• Problem description: Lines of the material that include the string "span" should be returned.

• Dataset section:
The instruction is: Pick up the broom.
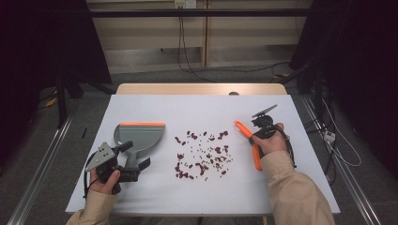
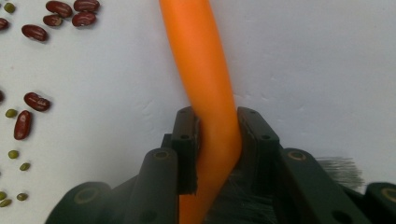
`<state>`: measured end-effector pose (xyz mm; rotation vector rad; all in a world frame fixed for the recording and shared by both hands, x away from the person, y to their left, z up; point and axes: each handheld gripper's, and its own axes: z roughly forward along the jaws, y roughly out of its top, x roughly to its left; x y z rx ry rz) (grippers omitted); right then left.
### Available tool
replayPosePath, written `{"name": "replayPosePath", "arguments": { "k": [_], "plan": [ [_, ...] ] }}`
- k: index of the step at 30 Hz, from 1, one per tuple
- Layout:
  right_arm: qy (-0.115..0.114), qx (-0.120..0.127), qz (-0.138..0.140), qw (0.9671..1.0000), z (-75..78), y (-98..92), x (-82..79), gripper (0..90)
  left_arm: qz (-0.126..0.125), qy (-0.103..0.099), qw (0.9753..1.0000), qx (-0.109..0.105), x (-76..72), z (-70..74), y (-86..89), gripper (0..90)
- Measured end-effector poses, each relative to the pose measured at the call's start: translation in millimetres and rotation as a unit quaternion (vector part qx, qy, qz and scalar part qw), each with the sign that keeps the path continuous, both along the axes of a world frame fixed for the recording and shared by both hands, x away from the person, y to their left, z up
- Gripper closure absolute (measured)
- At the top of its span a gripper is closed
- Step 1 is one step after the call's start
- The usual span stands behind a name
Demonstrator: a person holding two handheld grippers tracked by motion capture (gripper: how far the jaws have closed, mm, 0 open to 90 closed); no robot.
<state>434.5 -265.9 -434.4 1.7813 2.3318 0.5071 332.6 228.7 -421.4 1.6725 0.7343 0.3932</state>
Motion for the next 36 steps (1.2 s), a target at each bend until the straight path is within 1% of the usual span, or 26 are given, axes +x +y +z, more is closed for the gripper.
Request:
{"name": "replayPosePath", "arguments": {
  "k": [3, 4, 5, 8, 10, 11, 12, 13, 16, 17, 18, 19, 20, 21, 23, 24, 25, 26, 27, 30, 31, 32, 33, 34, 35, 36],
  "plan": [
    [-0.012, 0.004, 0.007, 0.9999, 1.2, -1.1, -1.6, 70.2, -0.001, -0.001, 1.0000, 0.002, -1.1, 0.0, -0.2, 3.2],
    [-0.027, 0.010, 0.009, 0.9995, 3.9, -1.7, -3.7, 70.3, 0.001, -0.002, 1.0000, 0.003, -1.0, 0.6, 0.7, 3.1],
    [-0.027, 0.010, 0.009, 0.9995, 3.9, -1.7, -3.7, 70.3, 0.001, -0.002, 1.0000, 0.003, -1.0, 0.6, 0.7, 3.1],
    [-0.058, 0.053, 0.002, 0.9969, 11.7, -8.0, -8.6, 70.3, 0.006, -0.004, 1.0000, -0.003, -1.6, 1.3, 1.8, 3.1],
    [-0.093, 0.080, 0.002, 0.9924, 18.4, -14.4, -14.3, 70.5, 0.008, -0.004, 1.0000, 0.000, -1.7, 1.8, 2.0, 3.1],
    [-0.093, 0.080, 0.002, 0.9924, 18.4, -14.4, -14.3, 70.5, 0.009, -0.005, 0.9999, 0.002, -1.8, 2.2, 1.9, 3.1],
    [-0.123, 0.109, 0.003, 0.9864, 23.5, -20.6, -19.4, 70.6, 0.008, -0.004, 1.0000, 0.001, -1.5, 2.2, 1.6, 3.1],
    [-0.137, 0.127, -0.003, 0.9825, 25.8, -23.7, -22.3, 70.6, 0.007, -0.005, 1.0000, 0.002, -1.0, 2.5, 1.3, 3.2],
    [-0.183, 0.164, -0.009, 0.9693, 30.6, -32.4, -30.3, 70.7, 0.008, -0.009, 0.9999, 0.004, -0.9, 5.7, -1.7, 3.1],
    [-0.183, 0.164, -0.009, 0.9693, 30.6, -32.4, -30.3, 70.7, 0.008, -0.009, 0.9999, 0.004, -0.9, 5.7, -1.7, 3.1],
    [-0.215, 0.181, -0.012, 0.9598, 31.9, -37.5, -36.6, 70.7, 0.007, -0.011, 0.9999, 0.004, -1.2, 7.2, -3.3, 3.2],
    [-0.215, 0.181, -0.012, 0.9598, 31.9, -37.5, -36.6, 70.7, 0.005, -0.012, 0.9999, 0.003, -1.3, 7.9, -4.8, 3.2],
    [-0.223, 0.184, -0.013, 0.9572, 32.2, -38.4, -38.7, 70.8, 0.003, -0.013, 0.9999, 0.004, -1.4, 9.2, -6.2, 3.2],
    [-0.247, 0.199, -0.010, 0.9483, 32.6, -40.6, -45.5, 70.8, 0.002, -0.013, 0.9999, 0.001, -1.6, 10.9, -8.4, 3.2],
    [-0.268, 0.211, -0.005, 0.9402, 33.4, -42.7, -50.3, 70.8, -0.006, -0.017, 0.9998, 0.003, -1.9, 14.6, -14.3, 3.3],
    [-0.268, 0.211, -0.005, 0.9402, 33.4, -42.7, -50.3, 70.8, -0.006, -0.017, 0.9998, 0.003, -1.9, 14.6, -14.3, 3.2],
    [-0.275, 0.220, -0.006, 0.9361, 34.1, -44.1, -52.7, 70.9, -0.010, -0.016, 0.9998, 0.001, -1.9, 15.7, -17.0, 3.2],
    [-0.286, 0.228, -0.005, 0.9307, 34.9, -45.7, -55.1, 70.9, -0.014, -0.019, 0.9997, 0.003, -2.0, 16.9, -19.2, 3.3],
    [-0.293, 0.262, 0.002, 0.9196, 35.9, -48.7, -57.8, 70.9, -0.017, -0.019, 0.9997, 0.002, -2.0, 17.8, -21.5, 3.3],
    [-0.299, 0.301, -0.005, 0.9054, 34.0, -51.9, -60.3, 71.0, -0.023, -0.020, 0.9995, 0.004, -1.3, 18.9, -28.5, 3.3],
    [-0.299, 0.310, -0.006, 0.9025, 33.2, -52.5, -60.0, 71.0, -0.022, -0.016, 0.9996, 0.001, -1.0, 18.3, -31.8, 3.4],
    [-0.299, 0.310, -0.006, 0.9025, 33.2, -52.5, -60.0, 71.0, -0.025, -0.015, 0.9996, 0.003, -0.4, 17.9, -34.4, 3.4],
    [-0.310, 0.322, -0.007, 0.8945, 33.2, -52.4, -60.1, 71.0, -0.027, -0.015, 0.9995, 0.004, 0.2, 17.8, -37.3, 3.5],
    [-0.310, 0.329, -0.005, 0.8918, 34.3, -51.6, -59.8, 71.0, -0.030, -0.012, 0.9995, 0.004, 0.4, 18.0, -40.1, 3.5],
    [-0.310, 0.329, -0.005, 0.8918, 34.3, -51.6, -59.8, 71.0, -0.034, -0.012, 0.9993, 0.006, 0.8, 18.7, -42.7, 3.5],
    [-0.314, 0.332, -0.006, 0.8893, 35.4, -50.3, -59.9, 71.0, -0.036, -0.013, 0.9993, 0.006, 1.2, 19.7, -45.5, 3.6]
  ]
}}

• Response for this exercise:
- At the top of its span a gripper is closed
- The usual span stands behind a name
Motion for the next 36 steps (1.2 s), a target at each bend until the straight path is within 1% of the usual span, or 26 are given, axes +x +y +z, more is closed for the gripper.

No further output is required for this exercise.